*REQUIRED WORK*
Could you reproduce, exactly and alone, the lines running from the one with "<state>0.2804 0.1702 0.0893" to the end of the data below?

+===+

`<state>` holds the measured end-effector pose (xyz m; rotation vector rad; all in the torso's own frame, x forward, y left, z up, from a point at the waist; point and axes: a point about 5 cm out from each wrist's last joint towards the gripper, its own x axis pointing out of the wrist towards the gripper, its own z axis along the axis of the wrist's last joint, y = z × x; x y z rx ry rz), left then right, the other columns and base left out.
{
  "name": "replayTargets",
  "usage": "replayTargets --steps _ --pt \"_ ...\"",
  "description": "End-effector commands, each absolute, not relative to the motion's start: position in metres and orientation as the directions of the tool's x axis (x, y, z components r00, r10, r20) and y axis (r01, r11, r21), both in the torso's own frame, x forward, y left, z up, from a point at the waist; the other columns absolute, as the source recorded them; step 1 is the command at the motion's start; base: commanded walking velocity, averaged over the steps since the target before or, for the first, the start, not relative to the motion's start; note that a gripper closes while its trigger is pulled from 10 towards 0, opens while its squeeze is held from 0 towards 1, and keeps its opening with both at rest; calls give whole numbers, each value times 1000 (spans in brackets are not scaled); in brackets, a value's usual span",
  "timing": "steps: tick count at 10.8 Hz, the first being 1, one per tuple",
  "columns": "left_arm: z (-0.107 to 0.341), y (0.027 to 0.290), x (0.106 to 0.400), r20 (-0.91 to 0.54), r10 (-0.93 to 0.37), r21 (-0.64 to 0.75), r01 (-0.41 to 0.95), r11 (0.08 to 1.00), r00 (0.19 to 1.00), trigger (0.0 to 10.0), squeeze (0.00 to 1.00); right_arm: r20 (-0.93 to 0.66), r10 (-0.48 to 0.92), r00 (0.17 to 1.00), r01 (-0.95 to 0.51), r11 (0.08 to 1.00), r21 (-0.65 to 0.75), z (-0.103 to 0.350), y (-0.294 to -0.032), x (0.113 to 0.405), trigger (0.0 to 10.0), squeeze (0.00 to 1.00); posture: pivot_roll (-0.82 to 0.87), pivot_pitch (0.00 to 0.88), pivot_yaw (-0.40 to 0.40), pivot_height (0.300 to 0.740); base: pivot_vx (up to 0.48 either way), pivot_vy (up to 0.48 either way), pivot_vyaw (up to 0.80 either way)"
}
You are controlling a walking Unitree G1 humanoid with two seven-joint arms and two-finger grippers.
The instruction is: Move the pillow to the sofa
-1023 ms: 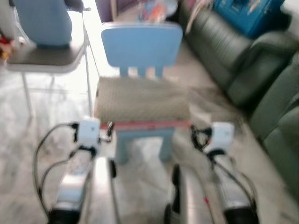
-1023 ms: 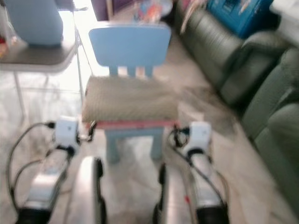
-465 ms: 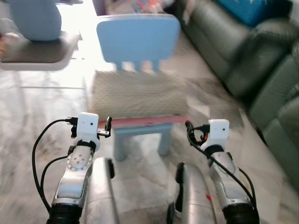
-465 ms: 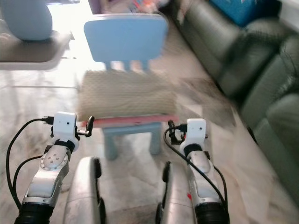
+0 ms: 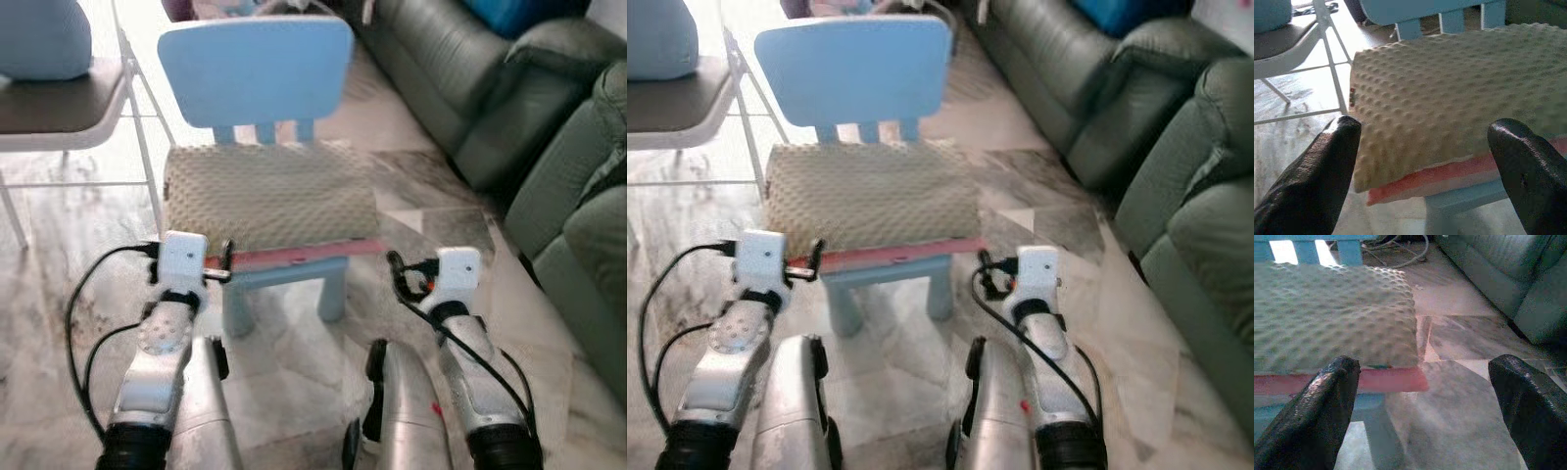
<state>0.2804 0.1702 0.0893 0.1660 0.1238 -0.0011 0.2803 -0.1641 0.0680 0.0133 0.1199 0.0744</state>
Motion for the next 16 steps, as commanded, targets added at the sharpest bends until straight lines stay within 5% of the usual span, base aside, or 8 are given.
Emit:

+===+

*ANSWER BOX*
<state>0.2804 0.1702 0.0893 0.1660 0.1238 -0.0011 0.2803 -0.1641 0.0680 0.0133 0.1199 0.0744</state>
Motion for the next 16 steps, as commanded, targets added at the sharpest bends until straight lines stay within 5% of the usual span, base aside, or 8 are given.
Emit:

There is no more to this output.